I started doing this work (Look at me!/ The birth of painting - Photography, 2023) last January to find a way to continue making art while caring for the children, and I'm planning at doing another sequence of it this coming January again. I proposed to myself to carry a tiny painting in my pocket and my cannon while going for walks to take Ulysses to nap and Helena to play downtown. Then I started to find these small paintings at home, between the toys, in the daily mess that the house becomes when one has small children. At that time, Uly was around six months old, and I was thinking about how a painting starts and where I would notice that a painting would begin. We love to take for granted that a painter starts painting when they brush with paint on canvas. Some painters who want to differentiate themselves as super professionals like to think that they start a painting when they prepare their surface. Some go to great lengths to create complex stretched panels or canvases with unconventional shapes. All valid and beautiful, of course. Never forget: I’m all for every artist’s way. My point is that to me, the acts of painting don’t start there, with the thing that will become the object-painting itself. It is always an arbitrary decision to decide where anything begins.
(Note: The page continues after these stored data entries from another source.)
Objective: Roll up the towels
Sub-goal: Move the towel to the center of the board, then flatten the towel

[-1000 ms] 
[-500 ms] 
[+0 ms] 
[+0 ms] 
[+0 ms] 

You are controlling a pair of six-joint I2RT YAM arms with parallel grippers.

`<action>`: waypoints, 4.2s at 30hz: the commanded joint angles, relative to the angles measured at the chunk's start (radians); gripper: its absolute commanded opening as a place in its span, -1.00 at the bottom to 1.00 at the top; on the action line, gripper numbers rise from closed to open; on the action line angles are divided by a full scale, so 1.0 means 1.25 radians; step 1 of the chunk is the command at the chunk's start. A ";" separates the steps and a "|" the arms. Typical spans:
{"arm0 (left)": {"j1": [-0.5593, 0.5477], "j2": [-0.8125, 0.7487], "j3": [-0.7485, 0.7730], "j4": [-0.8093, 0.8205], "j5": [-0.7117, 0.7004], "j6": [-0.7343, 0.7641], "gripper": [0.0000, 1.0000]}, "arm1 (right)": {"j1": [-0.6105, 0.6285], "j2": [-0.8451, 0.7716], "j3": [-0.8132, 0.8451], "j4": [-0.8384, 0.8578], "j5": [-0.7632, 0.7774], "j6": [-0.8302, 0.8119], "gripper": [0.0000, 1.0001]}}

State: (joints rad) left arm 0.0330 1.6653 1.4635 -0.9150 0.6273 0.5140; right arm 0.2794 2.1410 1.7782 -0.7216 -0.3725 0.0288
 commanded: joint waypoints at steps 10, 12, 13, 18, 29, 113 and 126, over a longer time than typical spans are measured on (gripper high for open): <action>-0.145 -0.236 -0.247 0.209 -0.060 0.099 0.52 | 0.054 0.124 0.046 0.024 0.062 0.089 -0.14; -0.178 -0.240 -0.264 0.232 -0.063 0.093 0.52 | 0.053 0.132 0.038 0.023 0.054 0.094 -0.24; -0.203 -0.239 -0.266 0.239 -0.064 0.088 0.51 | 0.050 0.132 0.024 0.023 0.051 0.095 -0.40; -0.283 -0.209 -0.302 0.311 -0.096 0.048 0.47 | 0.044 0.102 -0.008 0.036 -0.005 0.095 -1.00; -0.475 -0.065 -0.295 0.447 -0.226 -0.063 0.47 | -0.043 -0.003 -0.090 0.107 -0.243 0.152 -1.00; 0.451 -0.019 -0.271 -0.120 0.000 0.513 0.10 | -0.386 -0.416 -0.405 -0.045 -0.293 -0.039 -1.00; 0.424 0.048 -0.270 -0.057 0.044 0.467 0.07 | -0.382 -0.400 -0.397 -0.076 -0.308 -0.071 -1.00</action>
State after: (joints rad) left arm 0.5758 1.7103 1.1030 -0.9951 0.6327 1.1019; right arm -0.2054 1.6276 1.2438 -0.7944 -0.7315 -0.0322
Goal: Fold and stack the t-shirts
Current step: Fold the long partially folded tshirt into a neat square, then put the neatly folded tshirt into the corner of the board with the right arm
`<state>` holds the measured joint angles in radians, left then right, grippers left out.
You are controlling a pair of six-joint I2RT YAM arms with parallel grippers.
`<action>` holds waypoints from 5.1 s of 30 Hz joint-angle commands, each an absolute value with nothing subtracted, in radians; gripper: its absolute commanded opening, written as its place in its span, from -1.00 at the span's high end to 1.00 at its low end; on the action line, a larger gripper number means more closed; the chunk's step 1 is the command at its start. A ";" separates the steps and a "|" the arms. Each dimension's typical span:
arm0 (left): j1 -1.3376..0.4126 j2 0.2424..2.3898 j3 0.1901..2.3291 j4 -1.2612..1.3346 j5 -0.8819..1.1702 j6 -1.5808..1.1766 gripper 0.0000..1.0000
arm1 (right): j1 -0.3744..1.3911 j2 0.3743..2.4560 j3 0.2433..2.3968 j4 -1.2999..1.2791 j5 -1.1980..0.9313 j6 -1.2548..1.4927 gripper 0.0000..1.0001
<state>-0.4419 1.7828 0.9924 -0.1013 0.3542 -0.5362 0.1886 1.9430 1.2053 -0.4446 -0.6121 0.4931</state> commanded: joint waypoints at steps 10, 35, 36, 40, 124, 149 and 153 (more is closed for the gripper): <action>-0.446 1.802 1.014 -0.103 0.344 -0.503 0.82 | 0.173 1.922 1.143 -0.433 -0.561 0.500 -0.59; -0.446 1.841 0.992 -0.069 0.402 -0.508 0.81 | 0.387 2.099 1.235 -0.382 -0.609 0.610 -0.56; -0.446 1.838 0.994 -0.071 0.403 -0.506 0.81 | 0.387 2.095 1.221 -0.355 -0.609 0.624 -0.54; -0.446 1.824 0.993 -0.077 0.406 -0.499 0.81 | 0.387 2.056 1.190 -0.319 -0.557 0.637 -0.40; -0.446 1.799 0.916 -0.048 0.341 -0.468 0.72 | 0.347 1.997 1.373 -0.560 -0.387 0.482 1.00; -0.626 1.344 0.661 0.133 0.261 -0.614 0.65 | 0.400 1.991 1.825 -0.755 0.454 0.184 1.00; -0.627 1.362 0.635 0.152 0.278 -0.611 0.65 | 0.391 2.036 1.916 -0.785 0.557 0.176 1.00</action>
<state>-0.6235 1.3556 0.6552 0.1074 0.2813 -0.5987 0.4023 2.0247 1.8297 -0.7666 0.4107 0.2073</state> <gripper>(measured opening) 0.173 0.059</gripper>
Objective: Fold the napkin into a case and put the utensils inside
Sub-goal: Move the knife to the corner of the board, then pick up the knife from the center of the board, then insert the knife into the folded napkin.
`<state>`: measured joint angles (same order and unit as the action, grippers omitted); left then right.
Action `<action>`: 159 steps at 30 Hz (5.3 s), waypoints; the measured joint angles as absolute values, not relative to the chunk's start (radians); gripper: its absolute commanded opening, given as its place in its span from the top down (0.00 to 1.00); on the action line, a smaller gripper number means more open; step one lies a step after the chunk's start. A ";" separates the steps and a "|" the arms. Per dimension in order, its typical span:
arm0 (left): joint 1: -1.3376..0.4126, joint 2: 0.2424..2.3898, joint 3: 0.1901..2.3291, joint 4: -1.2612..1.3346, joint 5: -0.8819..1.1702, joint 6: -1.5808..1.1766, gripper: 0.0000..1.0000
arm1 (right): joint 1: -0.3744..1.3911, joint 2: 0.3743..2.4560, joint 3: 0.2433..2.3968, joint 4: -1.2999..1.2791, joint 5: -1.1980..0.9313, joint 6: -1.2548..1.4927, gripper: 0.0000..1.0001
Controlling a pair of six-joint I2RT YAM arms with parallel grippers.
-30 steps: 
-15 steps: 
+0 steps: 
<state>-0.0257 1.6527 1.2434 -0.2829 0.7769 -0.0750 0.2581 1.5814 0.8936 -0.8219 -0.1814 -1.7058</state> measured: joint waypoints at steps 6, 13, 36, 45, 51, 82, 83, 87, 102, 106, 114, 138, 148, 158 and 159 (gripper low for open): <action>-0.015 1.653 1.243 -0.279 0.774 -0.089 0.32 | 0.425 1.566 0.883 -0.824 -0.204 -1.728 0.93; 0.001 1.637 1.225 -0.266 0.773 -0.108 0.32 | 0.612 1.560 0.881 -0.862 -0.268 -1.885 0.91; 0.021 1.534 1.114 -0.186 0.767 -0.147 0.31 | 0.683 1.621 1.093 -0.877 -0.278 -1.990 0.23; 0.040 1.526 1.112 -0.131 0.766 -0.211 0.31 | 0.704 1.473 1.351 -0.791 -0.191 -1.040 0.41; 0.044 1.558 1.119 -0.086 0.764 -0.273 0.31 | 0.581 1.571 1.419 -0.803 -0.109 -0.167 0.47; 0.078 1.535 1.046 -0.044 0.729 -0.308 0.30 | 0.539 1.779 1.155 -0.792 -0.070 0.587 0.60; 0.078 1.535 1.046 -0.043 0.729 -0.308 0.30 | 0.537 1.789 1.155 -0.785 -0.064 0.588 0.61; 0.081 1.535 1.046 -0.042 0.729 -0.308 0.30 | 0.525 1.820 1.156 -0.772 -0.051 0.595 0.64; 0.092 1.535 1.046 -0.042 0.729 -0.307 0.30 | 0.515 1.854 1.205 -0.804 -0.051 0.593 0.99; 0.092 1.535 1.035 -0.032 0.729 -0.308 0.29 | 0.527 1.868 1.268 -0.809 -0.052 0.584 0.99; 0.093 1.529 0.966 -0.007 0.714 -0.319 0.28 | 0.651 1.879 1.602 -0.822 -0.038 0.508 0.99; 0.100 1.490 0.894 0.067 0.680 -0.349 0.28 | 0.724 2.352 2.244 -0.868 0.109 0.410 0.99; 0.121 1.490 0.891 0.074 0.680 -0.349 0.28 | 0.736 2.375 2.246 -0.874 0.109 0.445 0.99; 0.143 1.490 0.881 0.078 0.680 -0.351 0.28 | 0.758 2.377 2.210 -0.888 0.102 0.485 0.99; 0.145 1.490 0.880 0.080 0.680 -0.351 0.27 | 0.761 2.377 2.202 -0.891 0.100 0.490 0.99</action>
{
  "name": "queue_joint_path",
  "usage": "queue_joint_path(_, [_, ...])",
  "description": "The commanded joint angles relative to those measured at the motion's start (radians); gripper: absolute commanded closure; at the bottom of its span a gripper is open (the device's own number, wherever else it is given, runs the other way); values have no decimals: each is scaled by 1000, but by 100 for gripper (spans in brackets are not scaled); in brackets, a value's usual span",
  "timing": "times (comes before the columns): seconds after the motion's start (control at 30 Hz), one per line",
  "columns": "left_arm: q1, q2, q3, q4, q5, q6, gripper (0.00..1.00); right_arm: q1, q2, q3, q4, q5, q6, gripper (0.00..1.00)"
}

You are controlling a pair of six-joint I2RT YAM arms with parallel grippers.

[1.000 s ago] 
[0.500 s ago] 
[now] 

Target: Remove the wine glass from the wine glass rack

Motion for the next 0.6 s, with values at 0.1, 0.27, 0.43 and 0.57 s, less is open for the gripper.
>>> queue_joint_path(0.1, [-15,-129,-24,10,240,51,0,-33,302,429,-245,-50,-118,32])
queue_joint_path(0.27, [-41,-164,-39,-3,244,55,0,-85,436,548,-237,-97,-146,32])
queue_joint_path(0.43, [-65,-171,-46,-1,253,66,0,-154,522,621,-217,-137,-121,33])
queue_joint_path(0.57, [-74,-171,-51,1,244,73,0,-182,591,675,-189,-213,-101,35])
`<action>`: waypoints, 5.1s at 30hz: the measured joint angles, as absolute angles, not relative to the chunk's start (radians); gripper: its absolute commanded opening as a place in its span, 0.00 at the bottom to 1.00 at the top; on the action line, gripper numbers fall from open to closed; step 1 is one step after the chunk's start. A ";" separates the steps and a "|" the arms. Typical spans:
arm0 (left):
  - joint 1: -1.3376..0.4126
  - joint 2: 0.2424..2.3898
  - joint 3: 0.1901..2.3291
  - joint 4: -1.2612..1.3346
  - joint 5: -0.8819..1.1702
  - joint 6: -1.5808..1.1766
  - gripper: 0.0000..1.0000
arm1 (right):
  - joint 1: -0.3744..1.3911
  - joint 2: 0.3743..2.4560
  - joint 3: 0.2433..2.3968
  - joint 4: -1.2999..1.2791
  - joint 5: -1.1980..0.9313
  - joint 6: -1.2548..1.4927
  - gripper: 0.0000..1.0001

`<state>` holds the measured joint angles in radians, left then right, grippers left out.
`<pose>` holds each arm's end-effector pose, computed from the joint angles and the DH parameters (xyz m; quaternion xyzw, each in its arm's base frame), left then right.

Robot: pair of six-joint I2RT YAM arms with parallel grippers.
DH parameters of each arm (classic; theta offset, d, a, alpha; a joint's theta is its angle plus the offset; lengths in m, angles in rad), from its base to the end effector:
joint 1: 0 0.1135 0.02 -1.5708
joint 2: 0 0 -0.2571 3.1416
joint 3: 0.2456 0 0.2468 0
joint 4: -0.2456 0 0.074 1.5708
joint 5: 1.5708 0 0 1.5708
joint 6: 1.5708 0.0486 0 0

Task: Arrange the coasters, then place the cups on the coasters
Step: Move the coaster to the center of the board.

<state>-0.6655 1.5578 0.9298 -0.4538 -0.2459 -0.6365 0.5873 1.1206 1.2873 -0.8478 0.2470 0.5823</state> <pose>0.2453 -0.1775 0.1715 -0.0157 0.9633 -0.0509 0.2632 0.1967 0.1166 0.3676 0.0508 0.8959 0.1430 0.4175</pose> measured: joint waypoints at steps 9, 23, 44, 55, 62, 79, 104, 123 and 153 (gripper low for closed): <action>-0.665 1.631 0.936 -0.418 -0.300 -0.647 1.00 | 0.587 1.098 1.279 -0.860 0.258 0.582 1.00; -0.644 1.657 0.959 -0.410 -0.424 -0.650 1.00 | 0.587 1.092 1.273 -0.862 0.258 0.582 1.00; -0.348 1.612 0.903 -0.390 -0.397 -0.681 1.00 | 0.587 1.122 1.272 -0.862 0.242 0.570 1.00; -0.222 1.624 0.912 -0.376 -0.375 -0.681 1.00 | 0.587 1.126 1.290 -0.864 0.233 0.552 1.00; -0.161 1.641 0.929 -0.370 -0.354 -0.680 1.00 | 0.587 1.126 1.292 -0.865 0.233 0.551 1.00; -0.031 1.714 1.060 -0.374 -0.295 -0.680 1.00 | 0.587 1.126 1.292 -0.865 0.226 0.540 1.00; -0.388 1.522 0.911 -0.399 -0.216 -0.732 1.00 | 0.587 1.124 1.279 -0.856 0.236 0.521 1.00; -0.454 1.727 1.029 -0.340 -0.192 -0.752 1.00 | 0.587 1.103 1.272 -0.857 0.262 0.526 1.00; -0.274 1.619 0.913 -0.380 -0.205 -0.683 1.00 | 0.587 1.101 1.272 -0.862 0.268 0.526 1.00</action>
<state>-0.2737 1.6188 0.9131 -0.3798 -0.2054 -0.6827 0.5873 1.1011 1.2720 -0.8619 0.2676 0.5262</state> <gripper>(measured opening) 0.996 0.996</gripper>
My paintings these days start in my search for my present moment. Not in a zen perspective – although I would love to experience more of the zen in my life, and I keep my Buddha there right in the dining room to remind me of this. My search for my present moment is a deep search for my children in my past. Ever since they were born, I noticed they were already with me in many moments throughout my life, even when I was a child. Ulysses was there the day that my father gave up all chances for a happy marriage and became violent towards all the women in the house, especially my mother, of course. That memory, one of those formative memories that nowadays we like to reduce to the word “trauma,” became a compilation of mental images seen through a crystal full of broken inner parts since Ulysses was born. And that’s only one of the many moments of my life before children that completely transformed since giving birth. With Helena, one moment stands out, which was an evening waiting for the city bus at the university in Brazil after going to find information about how to do a student exchange program in Turkey. This moment, which seems I could have forgotten entirely, is an everyday thing, dreaming of new possibilities and looking for opportunities in different worlds. I remember the air, the colors of that day, the smell; the thickness of this memory has the same feeling of hugging Helena today.
This work brings up my difficulty in looking at the child, of responding to their demand for attention while everything in me, the past – and the future, of course, all the plans, desires, all that became so uncertain since they were born // I don’t have time to write it down now, maybe one day I go back to it – keeps resurfacing in a new and sometimes surprising way.
A painting is born when we look at life, whatever “looking” may be.